Human coronavirus OC43 (HCoV-OC43) is a member of the species Betacoronavirus 1, which infects humans and cattle. The infecting coronavirus is an enveloped, positive-sense, single-stranded RNA virus that enters its host cell by binding to the N-acetyl-9-O-acetylneuraminic acid receptor. OC43 is one of seven coronaviruses known to infect humans. It is one of the viruses responsible for the common cold and may have been responsible for the 1889–1890 pandemic. It has, like other coronaviruses from genus Betacoronavirus, subgenus Embecovirus, an additional shorter spike protein called hemagglutinin-esterase (HE).

Virology
Four HCoV-OC43 genotypes (A to D) have been identified, with genotype D most likely arising from genetic recombination. The complete genome sequencing of genotypes C and D and bootscan analysis shows recombination events between genotypes B and C in the generation of genotype D. Of 29 viral variants identified, none belong to the more ancient genotype A. Molecular clock analysis using spike and nucleocapsid genes dates the most recent common ancestor of all genotypes to the 1950s. Genotype B and C date to the 1980s. Genotype B to the 1990s, and genotype C to the late 1990s to early 2000s. The recombinant genotype D variants were detected as early as 2004.

Comparison of HCoV-OC43 with the most closely related strain of Betacoronavirus 1 species, bovine coronavirus BCoV, indicated that they had a most recent common ancestor in the late 19th century, with several methods yielding most probable dates around 1890, leading authors to speculate that an introduction of the former strain to the human population might have caused the 1889–1890 pandemic, which at the time was attributed to influenza. The COVID-19 pandemic brought further evidence of a link, as the 1889–1890 pandemic produced symptoms closer to those associated with COVID-19 (the infection caused by the SARS-CoV-2 betacoronavirus) than to influenza. Brüssow,  in August 2021, referred to the evidence that OC43 caused the 1889–1890 outbreak as "indirect, albeit weak" and was "conjectural",  yet the 1889 epidemic was the best historical record to make predictions about the current COVID-19 path due to the similar "clinical and epidemiological characteristics".

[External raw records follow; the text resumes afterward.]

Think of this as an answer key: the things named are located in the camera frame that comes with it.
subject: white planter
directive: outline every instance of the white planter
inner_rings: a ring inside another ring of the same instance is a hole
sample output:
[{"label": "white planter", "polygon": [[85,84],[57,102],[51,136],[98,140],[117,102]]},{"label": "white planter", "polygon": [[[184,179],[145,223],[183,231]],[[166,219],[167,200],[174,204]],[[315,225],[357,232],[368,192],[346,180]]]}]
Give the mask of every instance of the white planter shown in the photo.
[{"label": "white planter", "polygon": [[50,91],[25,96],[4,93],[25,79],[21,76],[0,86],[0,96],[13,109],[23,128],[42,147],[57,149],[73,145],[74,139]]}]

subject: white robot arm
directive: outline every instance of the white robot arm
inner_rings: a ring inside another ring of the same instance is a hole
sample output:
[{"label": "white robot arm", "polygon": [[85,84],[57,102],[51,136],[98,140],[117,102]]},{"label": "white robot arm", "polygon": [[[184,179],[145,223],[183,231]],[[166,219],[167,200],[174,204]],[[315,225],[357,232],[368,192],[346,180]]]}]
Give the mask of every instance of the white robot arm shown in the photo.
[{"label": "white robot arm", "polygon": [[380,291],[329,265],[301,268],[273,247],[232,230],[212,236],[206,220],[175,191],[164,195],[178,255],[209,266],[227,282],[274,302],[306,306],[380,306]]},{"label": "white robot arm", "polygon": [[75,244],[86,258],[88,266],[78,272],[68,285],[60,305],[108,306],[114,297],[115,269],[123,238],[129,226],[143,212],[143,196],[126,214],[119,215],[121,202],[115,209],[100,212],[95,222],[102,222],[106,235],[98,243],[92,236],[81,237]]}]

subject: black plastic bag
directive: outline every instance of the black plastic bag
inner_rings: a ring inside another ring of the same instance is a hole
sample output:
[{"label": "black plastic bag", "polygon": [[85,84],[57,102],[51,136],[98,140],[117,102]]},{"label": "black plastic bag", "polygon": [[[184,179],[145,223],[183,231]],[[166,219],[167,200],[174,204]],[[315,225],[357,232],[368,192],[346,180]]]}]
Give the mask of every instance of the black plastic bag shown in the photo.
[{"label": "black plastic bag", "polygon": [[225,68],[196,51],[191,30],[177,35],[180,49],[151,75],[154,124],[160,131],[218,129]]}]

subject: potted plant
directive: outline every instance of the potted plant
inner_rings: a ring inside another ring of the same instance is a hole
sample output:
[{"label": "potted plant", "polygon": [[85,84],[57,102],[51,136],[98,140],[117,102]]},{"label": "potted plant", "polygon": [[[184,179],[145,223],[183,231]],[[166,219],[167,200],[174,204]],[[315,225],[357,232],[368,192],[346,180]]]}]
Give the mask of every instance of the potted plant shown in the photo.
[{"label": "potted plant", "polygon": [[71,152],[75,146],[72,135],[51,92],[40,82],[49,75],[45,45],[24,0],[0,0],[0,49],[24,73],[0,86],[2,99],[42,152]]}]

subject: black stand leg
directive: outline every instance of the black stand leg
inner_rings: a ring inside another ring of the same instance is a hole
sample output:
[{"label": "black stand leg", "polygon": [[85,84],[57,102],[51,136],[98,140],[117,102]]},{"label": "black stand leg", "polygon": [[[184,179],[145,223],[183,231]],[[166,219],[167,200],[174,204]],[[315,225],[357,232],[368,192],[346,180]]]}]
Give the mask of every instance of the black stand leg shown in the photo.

The origin of HCoV-OC43 is uncertain, but it is thought that it may have originated in rodents, then passed through cattle as intermediate hosts. A deletion from BCoV to HCoV-OC43 may have taken place for the interspecies transmission event from bovines to humans.

Pathogenesis
Along with HCoV-229E,  a species in the genus Alphacoronavirus, HCoV-OC43 is among the viruses that cause the common cold. Both viruses can cause severe lower respiratory tract infections, including pneumonia in infants, the elderly, and immunocompromised individuals such as those undergoing chemotherapy and those with HIV/AIDS.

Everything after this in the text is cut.